The task: Filter the listing below, please, and copy only the lines with the word "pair".

Data extract:
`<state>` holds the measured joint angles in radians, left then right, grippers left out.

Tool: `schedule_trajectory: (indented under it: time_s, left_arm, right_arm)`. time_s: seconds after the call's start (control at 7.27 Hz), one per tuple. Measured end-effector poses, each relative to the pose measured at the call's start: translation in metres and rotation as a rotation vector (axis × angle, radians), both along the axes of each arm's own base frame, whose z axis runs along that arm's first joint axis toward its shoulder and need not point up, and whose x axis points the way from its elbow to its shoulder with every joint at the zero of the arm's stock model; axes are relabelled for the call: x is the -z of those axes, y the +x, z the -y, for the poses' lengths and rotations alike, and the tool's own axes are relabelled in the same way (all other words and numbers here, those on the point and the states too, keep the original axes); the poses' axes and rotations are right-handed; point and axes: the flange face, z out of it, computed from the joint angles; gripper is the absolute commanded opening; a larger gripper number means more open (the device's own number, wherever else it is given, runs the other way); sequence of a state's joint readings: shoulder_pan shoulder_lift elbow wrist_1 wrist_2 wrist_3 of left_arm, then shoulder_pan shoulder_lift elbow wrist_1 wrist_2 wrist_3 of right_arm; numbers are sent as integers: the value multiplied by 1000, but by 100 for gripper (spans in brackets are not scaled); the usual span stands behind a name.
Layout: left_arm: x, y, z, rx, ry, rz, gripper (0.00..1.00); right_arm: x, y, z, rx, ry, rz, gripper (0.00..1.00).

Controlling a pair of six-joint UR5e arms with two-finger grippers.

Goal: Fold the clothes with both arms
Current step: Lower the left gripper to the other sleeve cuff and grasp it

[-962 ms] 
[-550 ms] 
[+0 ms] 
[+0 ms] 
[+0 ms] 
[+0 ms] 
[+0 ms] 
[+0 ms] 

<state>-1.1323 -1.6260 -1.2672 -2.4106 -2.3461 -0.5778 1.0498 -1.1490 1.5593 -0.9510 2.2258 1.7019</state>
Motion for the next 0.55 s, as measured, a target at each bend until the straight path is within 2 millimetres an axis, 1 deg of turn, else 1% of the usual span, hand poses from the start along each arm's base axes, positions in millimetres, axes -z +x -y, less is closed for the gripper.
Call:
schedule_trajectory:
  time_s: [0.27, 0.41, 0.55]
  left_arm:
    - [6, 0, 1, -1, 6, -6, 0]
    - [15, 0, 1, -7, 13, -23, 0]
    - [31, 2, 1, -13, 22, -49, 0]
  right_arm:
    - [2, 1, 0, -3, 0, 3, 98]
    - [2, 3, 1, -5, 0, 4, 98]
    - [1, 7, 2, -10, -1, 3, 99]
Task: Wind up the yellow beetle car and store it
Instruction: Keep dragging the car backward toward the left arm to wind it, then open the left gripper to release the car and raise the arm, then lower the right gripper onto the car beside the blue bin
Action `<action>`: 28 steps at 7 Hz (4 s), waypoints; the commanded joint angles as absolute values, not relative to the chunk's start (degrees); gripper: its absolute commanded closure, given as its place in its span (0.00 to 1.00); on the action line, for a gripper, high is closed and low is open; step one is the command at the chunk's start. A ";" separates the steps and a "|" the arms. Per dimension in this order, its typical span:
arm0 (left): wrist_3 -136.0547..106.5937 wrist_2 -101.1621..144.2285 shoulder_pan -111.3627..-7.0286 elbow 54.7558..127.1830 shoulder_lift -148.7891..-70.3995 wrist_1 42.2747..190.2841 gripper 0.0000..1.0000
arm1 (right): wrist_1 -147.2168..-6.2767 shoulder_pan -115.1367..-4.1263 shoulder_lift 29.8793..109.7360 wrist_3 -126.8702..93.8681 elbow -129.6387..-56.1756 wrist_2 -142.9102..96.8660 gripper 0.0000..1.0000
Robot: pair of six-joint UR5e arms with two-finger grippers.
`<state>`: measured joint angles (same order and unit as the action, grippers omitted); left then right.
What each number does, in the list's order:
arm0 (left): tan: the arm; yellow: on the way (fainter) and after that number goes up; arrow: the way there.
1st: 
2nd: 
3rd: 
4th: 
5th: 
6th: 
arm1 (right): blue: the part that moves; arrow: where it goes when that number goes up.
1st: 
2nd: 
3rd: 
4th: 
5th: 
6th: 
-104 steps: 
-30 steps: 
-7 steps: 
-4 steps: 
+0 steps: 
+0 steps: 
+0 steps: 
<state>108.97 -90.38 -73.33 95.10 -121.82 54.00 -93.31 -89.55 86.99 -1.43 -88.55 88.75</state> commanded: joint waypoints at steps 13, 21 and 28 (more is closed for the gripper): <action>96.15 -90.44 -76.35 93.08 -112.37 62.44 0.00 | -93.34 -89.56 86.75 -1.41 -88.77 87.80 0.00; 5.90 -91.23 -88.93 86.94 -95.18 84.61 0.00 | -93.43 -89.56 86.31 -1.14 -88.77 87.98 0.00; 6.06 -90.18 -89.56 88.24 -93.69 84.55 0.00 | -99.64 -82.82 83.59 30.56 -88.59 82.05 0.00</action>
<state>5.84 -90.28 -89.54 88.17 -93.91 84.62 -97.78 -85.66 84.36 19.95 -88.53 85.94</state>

Answer section:
Controlling a pair of six-joint UR5e arms with two-finger grippers.
Robot: pair of six-joint UR5e arms with two-finger grippers.

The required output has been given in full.